The full answer of why this happened will take some time to emerge. But it seems as if surprise, scale and speed overwhelmed defences which were patchy and unprepared for what they faced.
Surprise was crucial in Hamas’s assault.
Israeli intelligence failed to get inside the planning by Hamas for the attack. The group seems to have undertaken a long-term programme of deception to give the impression it was incapable or unwilling to launch an ambitious attack.
It also practised good operational security, probably keeping off electronic communications.
Hamas then relied on the unprecedented scale and speed of what came next.
Thousands of rockets were launched as cover. But there were also drone strikes on the monitoring equipment that Israel uses on the border fence to watch what is happening. Heavy explosives and vehicles then created as many as 80 breaches in the security fence.
Motorised hang-gliders and motorbikes were also involved, as between 800 and 1,000 armed men flooded out of Gaza to attack multiple sites.
These swarming tactics seem to have succeeded in overwhelming Israel’s defences – at least for a while.
Such a range of activity would have led to chaos within Israel’s command and control centres, already quiet on a Saturday morning which was also a religious holiday.
Some of the Hamas fighters targeted civilian communities while others targeted military outposts. There has been shock that these outposts were so lightly-defended that they could be overrun, with images posted of Israeli tanks in Hamas hands.
And the holes in the border remained open for long enough to allow hostages to be taken into Gaza before tanks were eventually used to close them up.

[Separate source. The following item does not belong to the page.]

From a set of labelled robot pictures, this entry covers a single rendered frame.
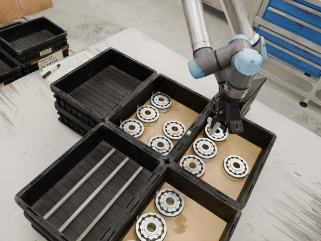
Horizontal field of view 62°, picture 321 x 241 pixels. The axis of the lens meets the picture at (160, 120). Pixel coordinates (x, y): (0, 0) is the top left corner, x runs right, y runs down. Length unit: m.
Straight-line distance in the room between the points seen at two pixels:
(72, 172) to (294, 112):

Defences seem to have been patchy – Israeli security and defence forces had in recent months been more focused on the West Bank rather than Gaza, potentially leaving gaps. And Hamas may have counted on the divisions in Israeli society over Prime Minister Benjamin Netanyahu’s policies to further distract the security establishment.
Israel’s military and intelligence capability has long been rated as the best in the Middle East and one of the best in the world. But they may also have underestimated the abilities of their opponents.
The attacks have been compared to those of 9/11 in the US, when no-one had predicted that planes could be used as weapons. That was often called a “failure of imagination”.
And a similar failure of imagination may also be one of the issues for Israel, leaving it unprepared for something so ambitious from its enemy.
Those concerns will certainly be part of the long-term inquiries that will likely take place. In the short term though, the focus will be on working out what to do next rather than looking back.